President Donald Trump said 401(k) caps are back on the table Wednesday, contradicting his earlier tweet promising there would be no change to retirement savings as Republicans try to figure out a way to pay for sweeping tax cuts.
Trump changed his tune when asked about comments by Rep. Keven Brady, chair of the House Ways and Means Committee and an author of the forthcoming GOP tax bill, who said the committee was still considering changes to caps on pre-tax retirement savings accounts like 401(k) plans, despite Trump’s tweet.
“Well maybe it is, maybe we’ll use it as negotiating, but trust me, that’s one of the great things,” Trump said, Business Insider reported. “There are certain elements of deals that you don’t want to negotiate with — and Kevin knows this, and I think Kevin Brady is fantastic — but he knows how important 401(k)s are.”
On Monday, Trump tweeted, “”There will be NO change to your 401(k). This has always been a great and popular middle-class tax break that works, and it stays!”
There will be NO change to your 401(k).
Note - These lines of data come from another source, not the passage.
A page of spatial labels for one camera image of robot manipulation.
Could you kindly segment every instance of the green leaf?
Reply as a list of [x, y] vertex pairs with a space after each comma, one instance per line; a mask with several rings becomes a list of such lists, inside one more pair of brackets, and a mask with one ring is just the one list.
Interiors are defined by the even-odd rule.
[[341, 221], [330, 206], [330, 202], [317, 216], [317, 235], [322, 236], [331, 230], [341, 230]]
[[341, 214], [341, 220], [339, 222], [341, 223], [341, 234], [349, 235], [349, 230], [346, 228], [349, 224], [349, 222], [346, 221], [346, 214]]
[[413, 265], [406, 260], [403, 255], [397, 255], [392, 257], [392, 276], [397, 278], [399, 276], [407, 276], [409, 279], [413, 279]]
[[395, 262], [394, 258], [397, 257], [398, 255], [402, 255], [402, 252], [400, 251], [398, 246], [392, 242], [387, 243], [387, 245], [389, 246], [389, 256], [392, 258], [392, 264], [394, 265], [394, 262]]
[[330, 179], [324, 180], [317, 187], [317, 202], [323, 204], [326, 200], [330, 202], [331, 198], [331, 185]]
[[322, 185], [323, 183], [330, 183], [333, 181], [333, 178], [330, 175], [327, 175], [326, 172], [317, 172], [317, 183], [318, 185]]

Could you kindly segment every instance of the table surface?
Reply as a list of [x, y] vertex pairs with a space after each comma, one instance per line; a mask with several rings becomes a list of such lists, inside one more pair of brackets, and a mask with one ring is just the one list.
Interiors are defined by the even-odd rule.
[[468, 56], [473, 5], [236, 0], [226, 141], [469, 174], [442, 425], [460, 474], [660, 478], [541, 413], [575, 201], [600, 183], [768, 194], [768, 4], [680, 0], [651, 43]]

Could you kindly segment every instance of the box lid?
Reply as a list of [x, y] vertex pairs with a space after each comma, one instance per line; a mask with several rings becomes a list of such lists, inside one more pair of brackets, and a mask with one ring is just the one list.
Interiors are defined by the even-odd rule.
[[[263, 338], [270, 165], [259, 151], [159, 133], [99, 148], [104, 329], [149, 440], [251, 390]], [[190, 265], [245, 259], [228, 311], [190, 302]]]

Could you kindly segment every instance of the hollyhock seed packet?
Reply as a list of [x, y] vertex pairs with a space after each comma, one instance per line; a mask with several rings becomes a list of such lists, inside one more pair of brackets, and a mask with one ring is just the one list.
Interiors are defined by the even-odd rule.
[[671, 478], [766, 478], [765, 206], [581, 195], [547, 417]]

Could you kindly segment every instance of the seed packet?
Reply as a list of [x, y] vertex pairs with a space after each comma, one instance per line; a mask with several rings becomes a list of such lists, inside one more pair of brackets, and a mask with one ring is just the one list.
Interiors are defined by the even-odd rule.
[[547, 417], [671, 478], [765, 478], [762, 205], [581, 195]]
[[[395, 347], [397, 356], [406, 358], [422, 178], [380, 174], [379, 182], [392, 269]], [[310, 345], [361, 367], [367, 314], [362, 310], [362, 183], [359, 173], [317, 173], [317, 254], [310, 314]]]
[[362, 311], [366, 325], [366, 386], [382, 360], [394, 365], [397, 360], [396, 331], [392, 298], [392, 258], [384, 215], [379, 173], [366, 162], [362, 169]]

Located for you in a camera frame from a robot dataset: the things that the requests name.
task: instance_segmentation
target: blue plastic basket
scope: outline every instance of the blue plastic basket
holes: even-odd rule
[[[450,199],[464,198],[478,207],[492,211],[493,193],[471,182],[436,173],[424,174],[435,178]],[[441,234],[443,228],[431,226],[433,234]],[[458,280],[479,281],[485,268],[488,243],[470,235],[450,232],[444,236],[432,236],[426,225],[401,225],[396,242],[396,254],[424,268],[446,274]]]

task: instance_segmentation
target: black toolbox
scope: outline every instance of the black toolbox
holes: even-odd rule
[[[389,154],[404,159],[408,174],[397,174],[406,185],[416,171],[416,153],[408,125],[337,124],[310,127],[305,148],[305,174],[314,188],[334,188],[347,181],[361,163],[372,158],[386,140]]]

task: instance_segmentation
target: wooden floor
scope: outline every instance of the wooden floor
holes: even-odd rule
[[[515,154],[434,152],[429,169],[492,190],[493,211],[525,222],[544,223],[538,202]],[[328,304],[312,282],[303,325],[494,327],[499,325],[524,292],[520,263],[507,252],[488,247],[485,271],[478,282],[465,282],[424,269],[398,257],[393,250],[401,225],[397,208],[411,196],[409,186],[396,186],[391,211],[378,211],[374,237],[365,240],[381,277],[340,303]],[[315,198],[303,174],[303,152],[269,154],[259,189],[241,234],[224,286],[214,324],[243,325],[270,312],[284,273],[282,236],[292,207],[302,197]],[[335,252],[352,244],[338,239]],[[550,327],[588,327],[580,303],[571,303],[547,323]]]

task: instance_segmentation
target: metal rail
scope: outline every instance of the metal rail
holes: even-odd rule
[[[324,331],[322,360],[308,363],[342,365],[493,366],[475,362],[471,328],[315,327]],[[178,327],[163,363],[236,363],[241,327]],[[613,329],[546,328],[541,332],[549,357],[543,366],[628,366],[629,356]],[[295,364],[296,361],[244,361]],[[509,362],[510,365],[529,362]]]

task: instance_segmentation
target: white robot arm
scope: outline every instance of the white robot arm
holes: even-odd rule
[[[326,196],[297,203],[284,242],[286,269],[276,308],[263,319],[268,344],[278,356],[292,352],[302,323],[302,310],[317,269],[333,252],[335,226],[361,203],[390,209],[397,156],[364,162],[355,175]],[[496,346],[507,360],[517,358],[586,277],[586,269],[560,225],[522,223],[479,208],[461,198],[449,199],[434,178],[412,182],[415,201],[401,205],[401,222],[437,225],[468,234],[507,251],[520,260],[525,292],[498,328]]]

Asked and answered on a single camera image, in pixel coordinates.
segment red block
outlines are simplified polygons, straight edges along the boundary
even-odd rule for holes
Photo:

This has always been a great and popular middle class tax break that works, and it stays!
— Donald J. Trump (@realDonaldTrump) October 23, 2017
Republicans are considering capping 401(k) and IRA accounts at $2,400 as a way to bring in revenue to help pay for the large-scale tax cuts for individuals and business promised in its tax reform plan. Currently, the limit for investing pre-tax earnings is $18,000 a year.
To avoid a Democratic filibuster on their tax reform plan, Republicans will need to pass it via a budget reconciliation bill, but to do that, the plan must be budget neutral — meaning in the long term, cutting taxes can’t add to the deficit.
If Republicans cap pre-tax retirement accounts, Americans will be forced to use a different kind of savings account called a Roth IRA, which taxes money on the front end, rather than on the back end when it’s withdrawn like 401(k)s. The move will make it look like the government is bringing in more revenue, but in the long term, it could actually lose the government money.
depending on how it’s designed, the 401(k) proposal could even lose the government money, given that the pot of money taxed on the front end is smaller than the pot of money taxed on the back end,” The Week reported.
It might, however, help Republicans get their tax reform plan stamped as budget neutral by the Congressional Budget Office because the revenue impacts are only calculated over a small window of time.